Bu üç özgürlük, örgütlenme özgürlüğü, eğitim özgürlüğü, oy verme özgürlüğü gibi, "bireyin kendini gerçekleştirmesini sağlayan" temel hak ve özgürlüklerin esasını oluşturur.

Bu temel hak ve özgürlükler ise ancak laik ve demokratik bir siyasal rejim içinde güvence altındadır.

* * *

Dünyaya öncülük eden Batı Avrupa'da bu özgürlükler çok kan ve gözyaşı dökülerek elde edilmiştir.

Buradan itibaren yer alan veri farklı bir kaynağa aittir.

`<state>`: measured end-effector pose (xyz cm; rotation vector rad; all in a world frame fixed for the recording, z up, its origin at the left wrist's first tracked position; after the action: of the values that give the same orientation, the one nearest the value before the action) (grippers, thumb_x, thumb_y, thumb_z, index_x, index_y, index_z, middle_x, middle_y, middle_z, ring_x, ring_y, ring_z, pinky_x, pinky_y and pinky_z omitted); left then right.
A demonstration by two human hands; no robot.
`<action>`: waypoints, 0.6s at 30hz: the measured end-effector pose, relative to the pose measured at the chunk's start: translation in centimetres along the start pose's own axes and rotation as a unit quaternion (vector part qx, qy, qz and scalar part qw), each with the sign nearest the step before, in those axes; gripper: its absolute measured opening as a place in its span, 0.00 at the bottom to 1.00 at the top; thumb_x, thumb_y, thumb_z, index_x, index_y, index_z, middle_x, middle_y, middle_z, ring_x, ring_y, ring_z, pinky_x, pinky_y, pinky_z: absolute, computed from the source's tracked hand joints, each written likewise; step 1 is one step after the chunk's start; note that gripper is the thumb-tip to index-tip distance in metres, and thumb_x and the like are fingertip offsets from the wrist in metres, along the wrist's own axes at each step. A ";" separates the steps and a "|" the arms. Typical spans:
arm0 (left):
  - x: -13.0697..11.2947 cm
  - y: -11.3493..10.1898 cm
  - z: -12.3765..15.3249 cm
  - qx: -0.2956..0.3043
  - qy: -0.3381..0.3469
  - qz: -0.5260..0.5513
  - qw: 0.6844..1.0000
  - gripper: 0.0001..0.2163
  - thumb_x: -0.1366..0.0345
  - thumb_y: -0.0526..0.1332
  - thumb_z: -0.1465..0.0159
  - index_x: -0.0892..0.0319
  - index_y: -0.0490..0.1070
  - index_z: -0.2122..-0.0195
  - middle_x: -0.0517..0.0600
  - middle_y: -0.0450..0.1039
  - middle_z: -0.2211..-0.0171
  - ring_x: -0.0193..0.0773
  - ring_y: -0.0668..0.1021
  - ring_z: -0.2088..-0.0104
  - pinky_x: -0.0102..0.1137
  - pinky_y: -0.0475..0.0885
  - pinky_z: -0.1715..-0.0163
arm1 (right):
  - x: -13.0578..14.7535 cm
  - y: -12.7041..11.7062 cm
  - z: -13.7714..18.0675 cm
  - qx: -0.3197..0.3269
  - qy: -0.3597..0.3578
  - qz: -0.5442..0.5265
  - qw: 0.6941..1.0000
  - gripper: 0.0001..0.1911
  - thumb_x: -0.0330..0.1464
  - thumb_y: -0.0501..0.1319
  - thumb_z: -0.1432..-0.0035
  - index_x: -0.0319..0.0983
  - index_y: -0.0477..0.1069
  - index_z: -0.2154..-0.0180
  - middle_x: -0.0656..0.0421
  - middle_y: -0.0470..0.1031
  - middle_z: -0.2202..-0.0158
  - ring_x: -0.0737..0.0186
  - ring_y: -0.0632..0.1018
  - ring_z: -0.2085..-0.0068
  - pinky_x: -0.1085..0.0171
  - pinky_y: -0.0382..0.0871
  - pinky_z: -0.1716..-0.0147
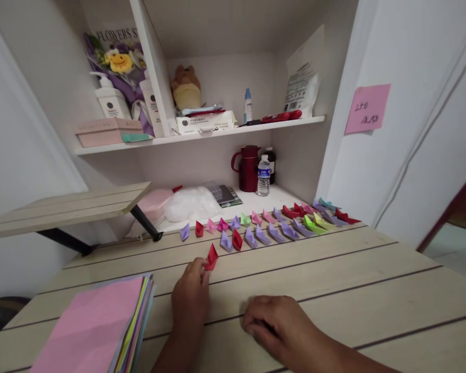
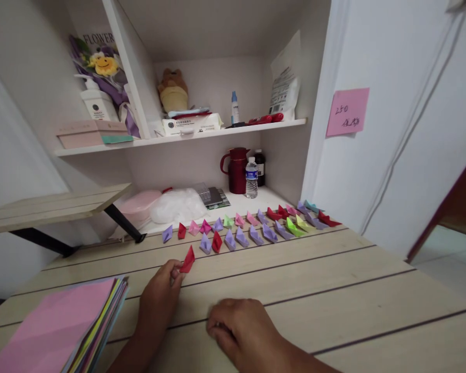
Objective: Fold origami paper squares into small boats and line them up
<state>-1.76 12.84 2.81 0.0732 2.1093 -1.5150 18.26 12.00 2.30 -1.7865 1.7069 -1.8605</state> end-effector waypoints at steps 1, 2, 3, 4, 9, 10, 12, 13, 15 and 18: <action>0.0 0.0 -0.2 0.001 0.001 0.004 1.000 0.08 0.69 0.55 0.34 0.51 0.71 0.58 0.46 0.77 0.59 0.36 0.78 0.57 0.27 0.64 0.62 | 0.0 0.0 0.0 0.002 0.001 0.000 1.000 0.09 0.23 0.57 0.44 0.42 0.73 0.68 0.64 0.78 0.68 0.67 0.77 0.67 0.72 0.63 0.65; 0.1 0.0 -0.4 0.001 0.002 0.007 1.000 0.08 0.69 0.55 0.34 0.51 0.71 0.59 0.46 0.77 0.59 0.37 0.78 0.57 0.27 0.64 0.62 | 0.0 0.0 0.0 0.003 0.003 0.000 1.000 0.09 0.23 0.57 0.44 0.42 0.72 0.68 0.64 0.78 0.68 0.67 0.77 0.67 0.72 0.63 0.65; 0.1 -0.1 -0.6 0.001 0.002 0.008 1.000 0.07 0.68 0.55 0.34 0.52 0.72 0.59 0.46 0.77 0.59 0.37 0.78 0.57 0.28 0.64 0.62 | 0.0 0.0 0.0 0.003 0.005 0.000 1.000 0.09 0.23 0.57 0.44 0.42 0.72 0.68 0.65 0.78 0.68 0.67 0.77 0.67 0.73 0.63 0.66; 0.1 -0.1 -0.8 0.002 0.002 0.009 1.000 0.07 0.68 0.55 0.34 0.52 0.72 0.60 0.46 0.77 0.60 0.37 0.77 0.57 0.28 0.64 0.62 | 0.0 0.0 0.0 0.003 0.007 -0.001 1.000 0.09 0.23 0.57 0.44 0.42 0.73 0.69 0.65 0.78 0.68 0.67 0.77 0.67 0.73 0.63 0.66; -0.1 0.1 -2.1 0.002 -0.004 0.001 1.000 0.08 0.67 0.54 0.34 0.53 0.73 0.60 0.46 0.78 0.58 0.37 0.77 0.58 0.28 0.63 0.62 | 0.1 -0.1 0.0 0.008 0.011 -0.006 1.000 0.09 0.25 0.57 0.43 0.43 0.73 0.68 0.63 0.79 0.67 0.66 0.78 0.66 0.72 0.64 0.65; -0.1 0.1 -2.3 0.001 -0.007 -0.003 1.000 0.08 0.67 0.54 0.33 0.53 0.73 0.61 0.47 0.78 0.58 0.37 0.78 0.59 0.28 0.63 0.64 | 0.1 -0.1 0.0 0.010 0.012 -0.005 1.000 0.08 0.25 0.57 0.44 0.42 0.73 0.68 0.63 0.78 0.68 0.66 0.78 0.66 0.72 0.65 0.65; -0.3 0.3 -2.7 0.000 -0.016 -0.012 1.000 0.08 0.64 0.54 0.33 0.53 0.73 0.62 0.47 0.79 0.60 0.38 0.78 0.61 0.29 0.61 0.67 | 0.1 -0.1 -0.2 0.009 0.016 -0.004 1.000 0.08 0.25 0.58 0.44 0.42 0.74 0.69 0.63 0.79 0.68 0.66 0.78 0.67 0.73 0.65 0.66; -0.4 0.4 -2.9 -0.001 -0.022 -0.016 1.000 0.08 0.63 0.55 0.33 0.53 0.73 0.63 0.47 0.79 0.61 0.38 0.78 0.62 0.30 0.60 0.69 | 0.1 -0.2 -0.3 0.009 0.017 -0.004 1.000 0.08 0.25 0.58 0.45 0.42 0.74 0.69 0.62 0.79 0.69 0.66 0.78 0.67 0.73 0.65 0.66; -0.6 0.5 -3.2 0.000 -0.031 -0.024 0.999 0.08 0.62 0.55 0.33 0.53 0.73 0.65 0.47 0.79 0.64 0.39 0.78 0.63 0.30 0.58 0.71 | 0.1 -0.2 -0.5 0.007 0.017 -0.005 1.000 0.08 0.25 0.59 0.46 0.42 0.75 0.70 0.62 0.79 0.69 0.66 0.78 0.67 0.73 0.65 0.67; -1.0 0.6 -3.5 0.004 -0.038 -0.033 0.999 0.08 0.62 0.56 0.34 0.53 0.72 0.67 0.46 0.79 0.67 0.38 0.78 0.65 0.30 0.57 0.72 | 0.1 -0.2 -0.7 -0.002 0.016 -0.012 1.000 0.09 0.24 0.59 0.47 0.42 0.76 0.70 0.62 0.80 0.69 0.66 0.79 0.67 0.73 0.65 0.66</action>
<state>-2.10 16.46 3.51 -0.0498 2.0632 -1.5399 17.86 12.47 2.65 -1.7959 1.7091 -1.9049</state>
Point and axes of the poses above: each hand's wrist, its own z-axis away from the middle knuckle, its own y-axis out of the palm, x = y × z, the point moved 4 cm from there along -z, towards the middle knuckle
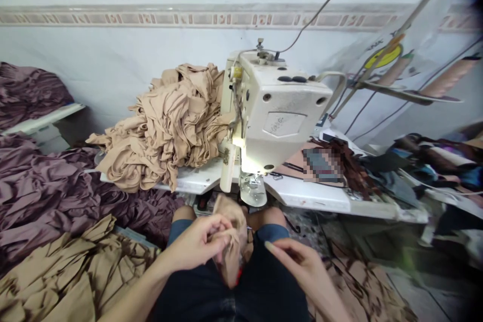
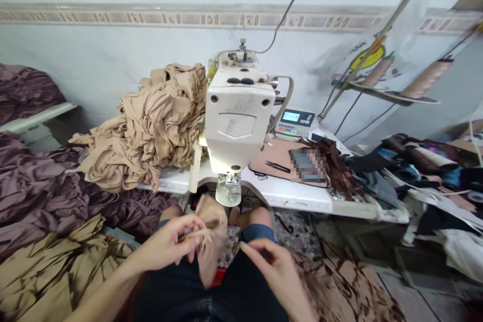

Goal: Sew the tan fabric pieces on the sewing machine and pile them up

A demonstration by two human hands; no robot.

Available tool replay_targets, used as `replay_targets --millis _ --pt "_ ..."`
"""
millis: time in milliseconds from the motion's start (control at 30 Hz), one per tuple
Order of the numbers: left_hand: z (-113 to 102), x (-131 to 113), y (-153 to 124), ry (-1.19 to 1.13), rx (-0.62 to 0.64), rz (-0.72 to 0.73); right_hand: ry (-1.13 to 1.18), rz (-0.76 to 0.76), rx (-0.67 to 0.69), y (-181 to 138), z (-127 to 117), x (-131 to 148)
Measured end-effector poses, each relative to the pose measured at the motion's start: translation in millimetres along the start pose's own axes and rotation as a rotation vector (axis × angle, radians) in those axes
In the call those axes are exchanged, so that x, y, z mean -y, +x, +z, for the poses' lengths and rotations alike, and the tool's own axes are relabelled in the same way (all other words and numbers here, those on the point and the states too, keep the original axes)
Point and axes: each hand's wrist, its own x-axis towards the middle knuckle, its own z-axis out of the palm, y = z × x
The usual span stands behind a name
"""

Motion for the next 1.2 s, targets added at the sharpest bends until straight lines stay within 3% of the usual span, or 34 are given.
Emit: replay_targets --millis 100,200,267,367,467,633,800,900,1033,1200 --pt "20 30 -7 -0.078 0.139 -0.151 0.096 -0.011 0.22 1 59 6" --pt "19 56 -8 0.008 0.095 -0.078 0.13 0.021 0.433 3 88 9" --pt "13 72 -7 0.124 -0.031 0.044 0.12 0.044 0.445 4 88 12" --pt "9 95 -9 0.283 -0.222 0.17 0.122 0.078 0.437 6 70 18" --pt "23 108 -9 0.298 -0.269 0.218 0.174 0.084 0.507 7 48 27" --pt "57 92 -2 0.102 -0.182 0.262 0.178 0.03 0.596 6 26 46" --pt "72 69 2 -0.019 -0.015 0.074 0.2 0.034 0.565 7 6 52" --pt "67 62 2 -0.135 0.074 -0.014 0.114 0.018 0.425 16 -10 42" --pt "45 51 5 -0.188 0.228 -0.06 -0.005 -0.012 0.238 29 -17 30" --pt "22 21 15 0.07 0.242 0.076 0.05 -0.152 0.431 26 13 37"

Batı Avrupa'nın geçirdiği Aydınlanma ve Endüstri Devrimi aşamalarını kaçıran Osmanlı İmparatorluğu'nda ise bu özgürlükler bir türlü yeterince gelişememiş çünkü din-tarım toplumunun biçimlendirdiği feodal yapı bu özgürlüklerin çiçeklenmesine yol açan bir toplumsal, siyasal ve ekonomik değişmeye izin vermemiştir.

Sonuçta dünyaya ayak uyduramayan Osmanlı İmparatorluğu güçsüzleşerek yenilmiş ve yıkılmış, işgal edilmiş, yerine bir Bağımsızlık Savaşı ile kurulan Türkiye Cumhuriyeti, yeni devletin yapısını bu temel hak ve özgürlüklerin kaynağı olan laik ve demokratik ilkeler üzerine oturtmuştur.

* * *

Bu laik ve demokratik yapıya, din-tarım toplumu özlemi ile karşı çıkan dincilerin (dindarların değil, dincilerin) tezleri yeterince açık seçiktir ve kanımca büyük bir tehlike de oluşturmaz.

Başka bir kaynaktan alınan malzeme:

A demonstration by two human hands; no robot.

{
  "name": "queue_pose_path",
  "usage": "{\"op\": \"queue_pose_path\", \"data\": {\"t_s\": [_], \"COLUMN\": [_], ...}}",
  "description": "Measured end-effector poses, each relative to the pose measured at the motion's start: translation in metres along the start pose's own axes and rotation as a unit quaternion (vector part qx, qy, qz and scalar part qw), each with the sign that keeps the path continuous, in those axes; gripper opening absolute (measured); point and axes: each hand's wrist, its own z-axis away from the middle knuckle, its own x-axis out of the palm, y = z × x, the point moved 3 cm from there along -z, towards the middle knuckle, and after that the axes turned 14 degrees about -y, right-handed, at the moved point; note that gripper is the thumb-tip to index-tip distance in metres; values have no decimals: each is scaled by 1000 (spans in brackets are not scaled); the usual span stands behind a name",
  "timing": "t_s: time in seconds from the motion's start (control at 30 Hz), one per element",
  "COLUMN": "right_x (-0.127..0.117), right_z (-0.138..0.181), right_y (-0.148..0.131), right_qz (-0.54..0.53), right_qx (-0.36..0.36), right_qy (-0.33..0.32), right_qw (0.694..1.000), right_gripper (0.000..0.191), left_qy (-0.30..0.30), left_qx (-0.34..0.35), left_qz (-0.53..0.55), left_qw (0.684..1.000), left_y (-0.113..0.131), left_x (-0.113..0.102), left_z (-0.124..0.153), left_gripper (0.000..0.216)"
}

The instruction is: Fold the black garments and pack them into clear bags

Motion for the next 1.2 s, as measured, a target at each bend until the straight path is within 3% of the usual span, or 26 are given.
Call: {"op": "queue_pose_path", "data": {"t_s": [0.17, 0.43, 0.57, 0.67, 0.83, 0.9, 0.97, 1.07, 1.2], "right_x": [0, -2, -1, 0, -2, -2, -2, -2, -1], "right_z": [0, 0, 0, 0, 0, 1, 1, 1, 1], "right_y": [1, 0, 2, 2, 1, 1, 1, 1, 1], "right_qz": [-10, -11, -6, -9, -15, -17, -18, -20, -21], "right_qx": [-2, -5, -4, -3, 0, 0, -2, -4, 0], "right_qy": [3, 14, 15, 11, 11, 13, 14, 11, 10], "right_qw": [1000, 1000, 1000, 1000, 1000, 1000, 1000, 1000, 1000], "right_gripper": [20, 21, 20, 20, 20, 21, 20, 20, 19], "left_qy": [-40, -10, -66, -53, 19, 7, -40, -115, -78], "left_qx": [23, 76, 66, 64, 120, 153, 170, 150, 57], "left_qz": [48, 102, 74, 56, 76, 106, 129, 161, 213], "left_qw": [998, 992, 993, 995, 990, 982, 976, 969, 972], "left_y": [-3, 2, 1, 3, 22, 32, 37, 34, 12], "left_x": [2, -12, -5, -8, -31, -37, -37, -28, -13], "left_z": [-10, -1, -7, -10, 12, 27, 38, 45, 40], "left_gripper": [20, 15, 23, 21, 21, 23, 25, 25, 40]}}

Geçmişte kalan "Egemenlik dinden gelir, yani ben ve benim gibi din adamları toplumu yönetmelidir" anlayışı dürüstçe ifade edildiği zaman, Aydınlanma ve Endüstri Devrimi aşamalarını özümlemiş (ya da özümlemekte olan) bir toplumun düşünce sistemini bulandıracak etkiler yapamaz, dürüst bir tartışma ortamında laik ve demokratik değerler karşısında gerilemeye mahkumdur.

* * *

Türkiye'deki sorun, kendilerini "Liberal" diye tanımlayan bir takım bilgisizlerin ya da kötü niyetlilerin, "Liberalizmi" yani temel hak ve özgürlükleri yok edecek dinci ve ırkçı görüşleri, "Liberalizm" adı altında savunmaları, liberalizmin temelini oluşturan laiklik ilke ve uygulamalarına, (üstelik de büyük bir saptırmayla) demokrasi adına karşı çıkmalarıdır.

İşte sonunda kendilerini de yok edecek bir çelişkiyi yansıtan bu tavır, Türkiye'deki terim ve kavramları alt üst ederek, düşünce ortamını ve siyasal iklimi, içinden çıkılmaz bir hale getirmektedir.


  Bu siteden yapılacak alıntılarda kaynak gösterilmesi ahlak kurallarına uygun olacaktır.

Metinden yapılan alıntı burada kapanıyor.